**WHAT THIS TASK INVOLVES:** Those lines of the data that hold the word "give" are to be copied out.

[Records drawn from a dataset]
········
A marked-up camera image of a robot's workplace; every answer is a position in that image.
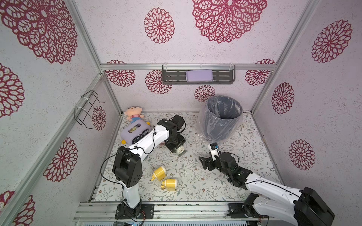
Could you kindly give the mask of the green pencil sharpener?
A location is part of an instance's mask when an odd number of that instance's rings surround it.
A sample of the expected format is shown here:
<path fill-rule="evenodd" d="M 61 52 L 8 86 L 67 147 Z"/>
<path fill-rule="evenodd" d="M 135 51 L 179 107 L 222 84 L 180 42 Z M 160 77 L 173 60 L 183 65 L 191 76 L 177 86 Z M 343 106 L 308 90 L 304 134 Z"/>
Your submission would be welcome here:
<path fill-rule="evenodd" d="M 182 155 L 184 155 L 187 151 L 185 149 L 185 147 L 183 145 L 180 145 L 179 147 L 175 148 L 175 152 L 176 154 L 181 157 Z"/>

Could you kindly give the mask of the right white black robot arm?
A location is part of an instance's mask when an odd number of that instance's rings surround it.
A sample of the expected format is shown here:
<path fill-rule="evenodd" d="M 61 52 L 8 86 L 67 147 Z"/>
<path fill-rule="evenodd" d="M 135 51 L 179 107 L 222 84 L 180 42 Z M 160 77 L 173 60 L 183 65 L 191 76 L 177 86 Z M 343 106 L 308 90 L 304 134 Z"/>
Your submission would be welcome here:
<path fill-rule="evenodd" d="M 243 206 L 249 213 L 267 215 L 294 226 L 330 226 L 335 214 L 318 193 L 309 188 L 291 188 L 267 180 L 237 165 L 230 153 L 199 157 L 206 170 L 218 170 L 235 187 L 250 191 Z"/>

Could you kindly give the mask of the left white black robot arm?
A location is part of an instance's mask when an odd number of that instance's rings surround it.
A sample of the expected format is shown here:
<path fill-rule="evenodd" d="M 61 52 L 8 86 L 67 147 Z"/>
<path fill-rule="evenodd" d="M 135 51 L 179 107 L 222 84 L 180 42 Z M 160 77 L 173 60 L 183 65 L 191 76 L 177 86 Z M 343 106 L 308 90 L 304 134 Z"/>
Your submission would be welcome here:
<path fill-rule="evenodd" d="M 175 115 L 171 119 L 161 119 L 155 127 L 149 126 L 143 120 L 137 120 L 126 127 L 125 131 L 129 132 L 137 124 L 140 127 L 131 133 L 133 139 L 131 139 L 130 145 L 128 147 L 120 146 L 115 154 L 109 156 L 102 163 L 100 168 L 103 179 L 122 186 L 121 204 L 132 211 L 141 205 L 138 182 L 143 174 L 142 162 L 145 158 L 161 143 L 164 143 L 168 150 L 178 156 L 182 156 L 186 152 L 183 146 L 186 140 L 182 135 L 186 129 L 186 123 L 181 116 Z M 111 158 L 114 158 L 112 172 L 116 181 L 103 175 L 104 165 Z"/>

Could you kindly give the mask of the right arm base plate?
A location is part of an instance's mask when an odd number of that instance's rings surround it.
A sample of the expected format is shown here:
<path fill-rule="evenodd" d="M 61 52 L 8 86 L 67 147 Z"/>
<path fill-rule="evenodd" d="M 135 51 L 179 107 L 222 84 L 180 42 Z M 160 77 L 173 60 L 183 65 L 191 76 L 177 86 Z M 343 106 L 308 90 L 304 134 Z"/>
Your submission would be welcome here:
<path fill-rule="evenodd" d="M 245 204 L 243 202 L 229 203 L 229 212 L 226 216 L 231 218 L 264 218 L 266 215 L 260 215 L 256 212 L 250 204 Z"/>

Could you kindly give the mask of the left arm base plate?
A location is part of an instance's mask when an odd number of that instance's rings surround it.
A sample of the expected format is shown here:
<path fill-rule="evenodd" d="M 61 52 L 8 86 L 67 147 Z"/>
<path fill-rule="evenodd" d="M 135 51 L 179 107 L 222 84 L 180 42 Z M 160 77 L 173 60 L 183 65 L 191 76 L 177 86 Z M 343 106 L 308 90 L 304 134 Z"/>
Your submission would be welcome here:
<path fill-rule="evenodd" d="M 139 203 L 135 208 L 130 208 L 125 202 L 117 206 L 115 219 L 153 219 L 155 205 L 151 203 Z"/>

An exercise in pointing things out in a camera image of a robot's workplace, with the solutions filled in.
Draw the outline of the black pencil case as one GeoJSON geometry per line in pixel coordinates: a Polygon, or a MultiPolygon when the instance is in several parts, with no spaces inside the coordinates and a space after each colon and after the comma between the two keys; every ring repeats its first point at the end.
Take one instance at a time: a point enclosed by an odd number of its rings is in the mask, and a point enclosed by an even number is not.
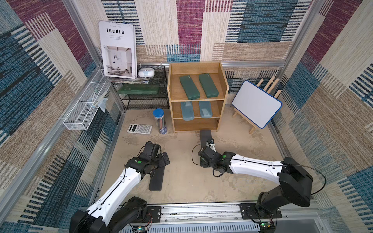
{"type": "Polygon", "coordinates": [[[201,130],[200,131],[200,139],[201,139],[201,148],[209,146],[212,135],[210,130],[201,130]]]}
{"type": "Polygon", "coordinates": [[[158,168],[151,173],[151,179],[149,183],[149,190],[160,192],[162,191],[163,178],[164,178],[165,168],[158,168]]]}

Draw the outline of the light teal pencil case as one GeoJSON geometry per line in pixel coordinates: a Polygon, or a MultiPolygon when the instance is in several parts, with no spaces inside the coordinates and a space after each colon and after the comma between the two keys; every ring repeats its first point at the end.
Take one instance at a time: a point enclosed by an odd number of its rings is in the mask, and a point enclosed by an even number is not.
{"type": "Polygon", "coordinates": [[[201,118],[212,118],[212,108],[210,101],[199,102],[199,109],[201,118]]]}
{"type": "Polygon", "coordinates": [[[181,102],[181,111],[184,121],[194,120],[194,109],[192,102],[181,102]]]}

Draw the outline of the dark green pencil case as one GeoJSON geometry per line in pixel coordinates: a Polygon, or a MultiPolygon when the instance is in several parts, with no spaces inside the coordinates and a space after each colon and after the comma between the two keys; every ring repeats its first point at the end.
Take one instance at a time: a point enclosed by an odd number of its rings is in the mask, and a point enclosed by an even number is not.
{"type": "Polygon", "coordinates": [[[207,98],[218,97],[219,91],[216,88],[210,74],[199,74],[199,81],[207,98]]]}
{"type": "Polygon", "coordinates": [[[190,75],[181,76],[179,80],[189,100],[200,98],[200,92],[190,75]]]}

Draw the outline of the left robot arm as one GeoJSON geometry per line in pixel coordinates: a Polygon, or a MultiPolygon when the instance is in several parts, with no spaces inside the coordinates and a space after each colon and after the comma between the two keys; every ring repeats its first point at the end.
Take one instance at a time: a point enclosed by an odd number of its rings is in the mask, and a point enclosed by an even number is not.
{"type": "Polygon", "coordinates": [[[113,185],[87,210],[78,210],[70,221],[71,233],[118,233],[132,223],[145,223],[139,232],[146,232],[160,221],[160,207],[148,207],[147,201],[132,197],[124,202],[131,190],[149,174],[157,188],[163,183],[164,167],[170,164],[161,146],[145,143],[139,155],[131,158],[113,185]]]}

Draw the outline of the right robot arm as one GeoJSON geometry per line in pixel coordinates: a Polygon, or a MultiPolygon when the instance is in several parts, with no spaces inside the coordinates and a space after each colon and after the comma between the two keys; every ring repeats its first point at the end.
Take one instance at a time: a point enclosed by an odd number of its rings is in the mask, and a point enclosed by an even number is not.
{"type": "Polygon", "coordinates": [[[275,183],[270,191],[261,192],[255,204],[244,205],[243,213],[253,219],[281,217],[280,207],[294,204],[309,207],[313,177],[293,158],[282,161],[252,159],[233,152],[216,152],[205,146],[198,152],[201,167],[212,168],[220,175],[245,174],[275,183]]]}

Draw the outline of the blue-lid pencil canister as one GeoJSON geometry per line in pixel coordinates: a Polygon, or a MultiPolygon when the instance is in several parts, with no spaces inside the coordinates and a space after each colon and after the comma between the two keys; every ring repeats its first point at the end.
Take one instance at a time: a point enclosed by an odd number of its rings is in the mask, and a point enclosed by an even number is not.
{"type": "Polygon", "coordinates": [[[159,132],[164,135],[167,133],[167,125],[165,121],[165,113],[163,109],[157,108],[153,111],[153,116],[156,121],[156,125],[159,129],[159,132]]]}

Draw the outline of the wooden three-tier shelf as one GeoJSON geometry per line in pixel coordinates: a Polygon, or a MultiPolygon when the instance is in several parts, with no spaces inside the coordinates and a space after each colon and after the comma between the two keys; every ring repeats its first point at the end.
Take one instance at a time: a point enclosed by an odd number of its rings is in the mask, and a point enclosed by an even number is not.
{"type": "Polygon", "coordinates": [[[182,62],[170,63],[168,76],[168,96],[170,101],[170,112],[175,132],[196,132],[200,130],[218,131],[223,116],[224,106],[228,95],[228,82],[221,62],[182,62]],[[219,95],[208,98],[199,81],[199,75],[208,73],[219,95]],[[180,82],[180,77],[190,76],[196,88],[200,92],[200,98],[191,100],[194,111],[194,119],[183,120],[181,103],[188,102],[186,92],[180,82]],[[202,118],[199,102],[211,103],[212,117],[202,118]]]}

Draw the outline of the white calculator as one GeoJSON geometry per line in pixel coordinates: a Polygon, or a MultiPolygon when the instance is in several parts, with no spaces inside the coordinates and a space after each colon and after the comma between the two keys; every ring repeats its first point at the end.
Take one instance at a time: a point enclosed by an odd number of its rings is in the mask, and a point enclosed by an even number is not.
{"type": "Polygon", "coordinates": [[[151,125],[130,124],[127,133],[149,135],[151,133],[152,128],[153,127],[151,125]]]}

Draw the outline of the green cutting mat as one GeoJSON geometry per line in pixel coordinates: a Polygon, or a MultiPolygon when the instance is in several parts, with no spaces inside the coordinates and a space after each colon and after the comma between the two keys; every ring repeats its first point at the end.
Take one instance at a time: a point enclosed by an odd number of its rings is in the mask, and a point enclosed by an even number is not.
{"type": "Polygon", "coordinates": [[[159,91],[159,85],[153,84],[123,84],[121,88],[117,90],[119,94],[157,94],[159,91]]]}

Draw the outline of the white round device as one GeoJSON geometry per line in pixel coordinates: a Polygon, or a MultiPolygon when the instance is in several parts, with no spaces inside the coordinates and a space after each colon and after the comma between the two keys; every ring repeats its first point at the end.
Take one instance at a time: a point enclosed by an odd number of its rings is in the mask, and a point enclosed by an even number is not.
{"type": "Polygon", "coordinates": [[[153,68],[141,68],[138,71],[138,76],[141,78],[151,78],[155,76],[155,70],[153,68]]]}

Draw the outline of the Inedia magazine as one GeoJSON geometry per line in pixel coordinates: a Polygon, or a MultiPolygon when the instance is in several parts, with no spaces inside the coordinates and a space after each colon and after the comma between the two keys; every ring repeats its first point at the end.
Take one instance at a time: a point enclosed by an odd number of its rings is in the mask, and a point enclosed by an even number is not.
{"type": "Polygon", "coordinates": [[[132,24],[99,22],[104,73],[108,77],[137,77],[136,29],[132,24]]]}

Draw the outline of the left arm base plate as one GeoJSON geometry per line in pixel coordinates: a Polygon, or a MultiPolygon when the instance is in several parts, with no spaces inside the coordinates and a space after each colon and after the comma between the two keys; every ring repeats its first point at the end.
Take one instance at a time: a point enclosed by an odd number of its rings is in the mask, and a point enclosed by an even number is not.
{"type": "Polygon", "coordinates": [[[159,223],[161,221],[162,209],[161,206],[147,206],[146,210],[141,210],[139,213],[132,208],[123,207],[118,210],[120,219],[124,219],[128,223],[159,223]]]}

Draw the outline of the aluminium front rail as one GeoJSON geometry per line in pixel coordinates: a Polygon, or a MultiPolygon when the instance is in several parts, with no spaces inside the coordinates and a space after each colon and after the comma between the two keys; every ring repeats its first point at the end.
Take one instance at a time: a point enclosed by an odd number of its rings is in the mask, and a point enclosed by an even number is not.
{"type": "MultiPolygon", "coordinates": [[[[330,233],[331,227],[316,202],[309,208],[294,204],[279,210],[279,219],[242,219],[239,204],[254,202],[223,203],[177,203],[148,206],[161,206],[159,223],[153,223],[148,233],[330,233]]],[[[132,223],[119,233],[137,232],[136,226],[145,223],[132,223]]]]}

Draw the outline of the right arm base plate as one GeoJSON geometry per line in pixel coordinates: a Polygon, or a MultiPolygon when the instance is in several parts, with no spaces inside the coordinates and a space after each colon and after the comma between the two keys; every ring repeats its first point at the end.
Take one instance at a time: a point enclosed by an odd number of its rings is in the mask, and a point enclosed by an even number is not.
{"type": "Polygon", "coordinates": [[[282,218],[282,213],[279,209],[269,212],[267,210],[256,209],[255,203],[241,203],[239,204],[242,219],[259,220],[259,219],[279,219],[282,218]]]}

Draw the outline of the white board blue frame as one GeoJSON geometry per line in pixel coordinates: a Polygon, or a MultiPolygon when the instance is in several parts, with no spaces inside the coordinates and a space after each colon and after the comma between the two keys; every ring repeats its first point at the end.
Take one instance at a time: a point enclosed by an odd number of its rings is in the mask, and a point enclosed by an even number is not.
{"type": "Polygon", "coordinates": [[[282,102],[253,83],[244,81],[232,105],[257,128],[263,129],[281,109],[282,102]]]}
········
**RESPONSE AREA:**
Could you kindly give the mask of the green pencil sharpener?
Could you kindly give the mask of the right white black robot arm?
Could you kindly give the mask of the left white black robot arm?
Could you kindly give the mask of the right arm base plate?
Could you kindly give the mask of the left arm base plate?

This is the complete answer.